TRANSIÇÃO DEMOCRÁTICA
A Transição Democrática e os Militares em Espanha:
Uma Análise Comparativa Verão 2000 Nº 94 – 2.ª Série pp. 49-69 Felipe Agüero School of International Studies, Universidade de Miami * Intervenção proferida no âmbito do Colóquio “Forças Armadas em Regime Democrático”, Instituto da Defesa Nacional, Lisboa, Fevereiro de 2000.
NAÇÃO EM DEFESA.
A Transição Democrática e os Militares em Espanha: Uma Análise Comparativa. O início da transição da Espanha para a democracia foi convenientemente precedido, um ano antes, da revolução de Abril em Portugal. Enquanto esta última se tornaria conhecida como a revolução que desencadeou a terceira onda de democratização propagada do Sul da Europa à América Latina, ao Centro/Leste da Europa, à União Soviética e a certas regiões da Ásia e da África, a transição espanhola viria a emergir como o modelo a imitar. A bem dizer este modelo surgiu porque, em parte, os agentes políticos e sociais foram influenciados pelo percurso da transição portuguesa. Para todos os intervenientes – funcionários públicos franquistas, ala dura e ala mais liberal do regime e do Estado, dirigentes laborais, partidos políticos – os acontecimentos aparentemente caóticos que ocorreram no país aumentaram a ansiedade e tornaram urgentes estratégias que resultassem de uma aprendizagem com os erros ou, pelo menos com o que fosse considerado como tal. Em particular, o súbito colapso do regime de Caetano às mãos dos oficiais esquerdistas surgiu como um sério aviso aos reformadores franquistas para os perigos da imobilidade e da continuidade. Em parte como resultado desta aprendizagem, mas principalmente em virtude dos factores políticos estruturais que se tinham feito sentir, apesar de tudo, as duas transições acabaram por divergir consideravelmente. O papel que o factor militar teve nestes casos explica, em grande medida, essas diferenças. Todavia, ao fim e ao cabo, ambos os países acabaram por conseguir instaurar sólidas democracias e obter uma supremacia inequívoca sobre os militares, por intermédio de líderes civis democraticamente eleitos, embora a um ritmo diferente e por vias muito variadas.
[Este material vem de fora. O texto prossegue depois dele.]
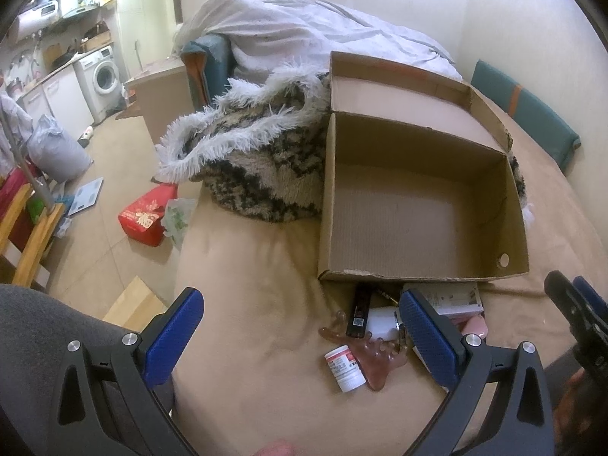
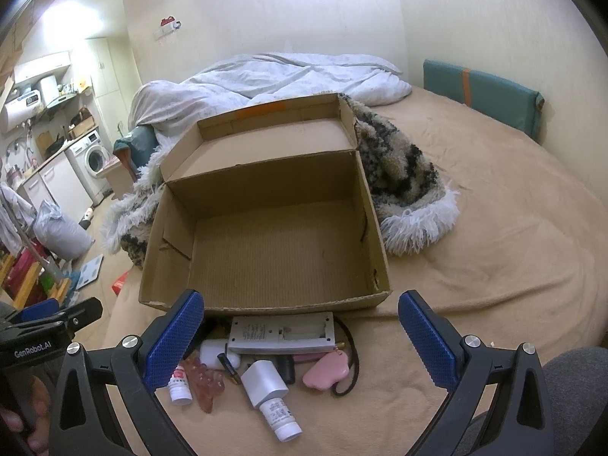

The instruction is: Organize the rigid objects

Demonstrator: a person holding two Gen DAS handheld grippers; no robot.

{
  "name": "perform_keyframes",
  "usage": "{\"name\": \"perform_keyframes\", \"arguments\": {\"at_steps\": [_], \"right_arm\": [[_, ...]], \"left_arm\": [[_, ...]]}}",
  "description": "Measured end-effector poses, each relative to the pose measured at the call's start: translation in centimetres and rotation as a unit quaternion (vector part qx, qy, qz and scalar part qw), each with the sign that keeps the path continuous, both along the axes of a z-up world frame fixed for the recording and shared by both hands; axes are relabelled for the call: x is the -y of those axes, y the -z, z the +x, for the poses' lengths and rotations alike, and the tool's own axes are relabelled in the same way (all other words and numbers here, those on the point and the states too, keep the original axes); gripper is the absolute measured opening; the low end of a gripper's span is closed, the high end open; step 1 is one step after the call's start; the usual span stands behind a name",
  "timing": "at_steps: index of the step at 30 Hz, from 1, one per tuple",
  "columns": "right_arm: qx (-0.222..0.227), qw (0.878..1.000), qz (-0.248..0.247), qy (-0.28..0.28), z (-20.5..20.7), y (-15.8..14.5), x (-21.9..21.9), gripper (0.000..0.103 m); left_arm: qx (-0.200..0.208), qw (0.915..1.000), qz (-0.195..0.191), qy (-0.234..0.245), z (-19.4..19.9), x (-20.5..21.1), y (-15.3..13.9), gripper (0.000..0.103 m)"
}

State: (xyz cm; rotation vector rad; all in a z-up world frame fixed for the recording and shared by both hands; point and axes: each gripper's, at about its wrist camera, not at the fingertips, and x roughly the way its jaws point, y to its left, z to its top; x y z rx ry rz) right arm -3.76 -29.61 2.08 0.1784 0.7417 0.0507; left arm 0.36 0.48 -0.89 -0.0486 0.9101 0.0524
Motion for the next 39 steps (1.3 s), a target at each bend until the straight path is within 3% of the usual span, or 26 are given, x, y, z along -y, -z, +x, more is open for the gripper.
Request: {"name": "perform_keyframes", "arguments": {"at_steps": [4,9,11,13,17,19,21,25,28,32,35,36,37,38,39], "right_arm": [[-0.018,1.000,0.009,-0.005,0.2,0.5,0.0,0.103],[-0.073,0.997,0.031,-0.010,1.5,2.5,0.4,0.103],[-0.106,0.993,0.046,-0.012,2.0,3.8,0.5,0.103],[-0.131,0.990,0.048,-0.015,2.4,4.8,0.3,0.103],[-0.166,0.984,0.061,-0.024,2.5,6.3,0.0,0.103],[-0.183,0.980,0.072,-0.028,2.6,6.8,0.1,0.103],[-0.202,0.974,0.094,-0.036,2.6,7.5,0.2,0.103],[-0.228,0.964,0.130,-0.049,2.8,8.1,0.3,0.103],[-0.264,0.954,0.127,-0.066,2.9,9.3,-0.3,0.090],[-0.326,0.936,0.083,-0.105,2.7,11.7,-2.7,0.073],[-0.359,0.923,0.045,-0.127,2.6,13.3,-4.5,0.050],[-0.368,0.920,0.029,-0.133,2.4,13.8,-5.1,0.047],[-0.368,0.920,0.011,-0.136,2.4,14.0,-5.5,0.044],[-0.362,0.922,-0.006,-0.138,2.3,14.0,-5.8,0.030],[-0.356,0.924,-0.015,-0.140,2.2,13.7,-6.0,0.029]], "left_arm": [[-0.012,0.9999,-0.003,-0.004,0.5,-0.3,0.4,0.103],[-0.075,0.9968,-0.011,-0.023,2.2,-1.3,2.5,0.103],[-0.124,0.9910,-0.037,-0.036,3.0,-2.1,4.3,0.097],[-0.167,0.9831,-0.057,-0.049,3.6,-2.6,6.1,0.085],[-0.230,0.9674,-0.090,-0.054,3.9,-2.2,9.5,0.077],[-0.252,0.9608,-0.103,-0.050,4.1,-1.5,10.9,0.068],[-0.272,0.9542,-0.114,-0.052,4.2,-0.7,12.2,0.068],[-0.284,0.9506,-0.116,-0.047,4.0,0.7,13.5,0.064],[-0.306,0.9431,-0.119,-0.053,3.8,1.2,14.7,0.053],[-0.312,0.9383,-0.136,-0.061,3.3,1.2,15.8,0.051],[-0.322,0.9332,-0.151,-0.051,3.3,1.5,16.1,0.033],[-0.330,0.9305,-0.153,-0.044,3.4,1.6,16.7,0.024],[-0.333,0.9297,-0.151,-0.042,3.2,1.8,16.9,0.024],[-0.330,0.9309,-0.150,-0.045,3.1,1.8,16.8,0.024],[-0.328,0.9327,-0.143,-0.043,3.0,2.0,16.7,0.024]]}}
FIM DO REGIME. A primeira diferença prende-se com a maneira como o regime autoritário terminou em cada país.
A Liberation by golpe (libertação através de golpe) em Portugal, para utilizar a frase da autoria de Philippe C. Schmitter, marcou o colapso do regime e a sua repentina substituição por um outro. Em Espanha, pelo contrário, a morte do Caudilho, muito esperada ou temida, permitiu a continuidade das elites e a mudança de regime através de um processo peculiar que passou de “de la ley a la ley, por la ley” (da lei para a lei, pela lei), inaugurando o conhecido processo da reforma pactuada. A transição através do colapso versus transição a partir do topo, ou por negociação, tornaram-se categorias permanentes que tiveram origem nos processos seguidos por estes dois países vizinhos. Em Portugal, Caetano perdeu a oportunidade que a transição pós Salazar representou, no sentido de uma maior abertura do que a que efectivamente se verificou. Todas as esperanças de reforma caíram rapidamente pela base; o regime autoritário endureceu e com ele a inutilidade das guerras em África. E, precisamente à medida que as esperanças de reforma se desvaneciam, o golpe sem violência de Abril de 1974 punha, de uma vez por todas, cobro ao regime. A ausência de reformas a nível interno precipitou um colapso impelido do exterior que atribuiu aos militares, sobretudo às suas facções de esquerda mais activistas, o principal papel na transição. Em Espanha, pelo contrário, não houve hipóteses de uma tomada de poder reformista pelos militares. Ninguém duvidava de que a transição em Espanha começaria logo que Franco desaparecesse. Este acontecimento, que não era difícil de prever, tinha permitido que a todas as forças, a favor ou contra a reforma, ou defensoras de diversos tipos de reforma, se preparassem devidamente. Também o regime se tinha antecipado na organização da sua própria continuidade institucional e legal. Juan Carlos assumiria a chefia do Estado como Rei. Embora a morte do Franco fosse esperada, tal como a Felipe Agüero 2 Powell, Charles T. El Piloto del Cambio, : Na forma da sua sucessão, existiam muitas incertezas quanto às orientações que a monarquia e os seus governos viriam a seguir.
Os militares espanhóis eram responsáveis por muitas destas incertezas, já que, muito provavelmente, os ventos da reforma que frequentemente sopravam da residência do Rei iriam encontrar uma firme oposição por parte das Forças Armadas.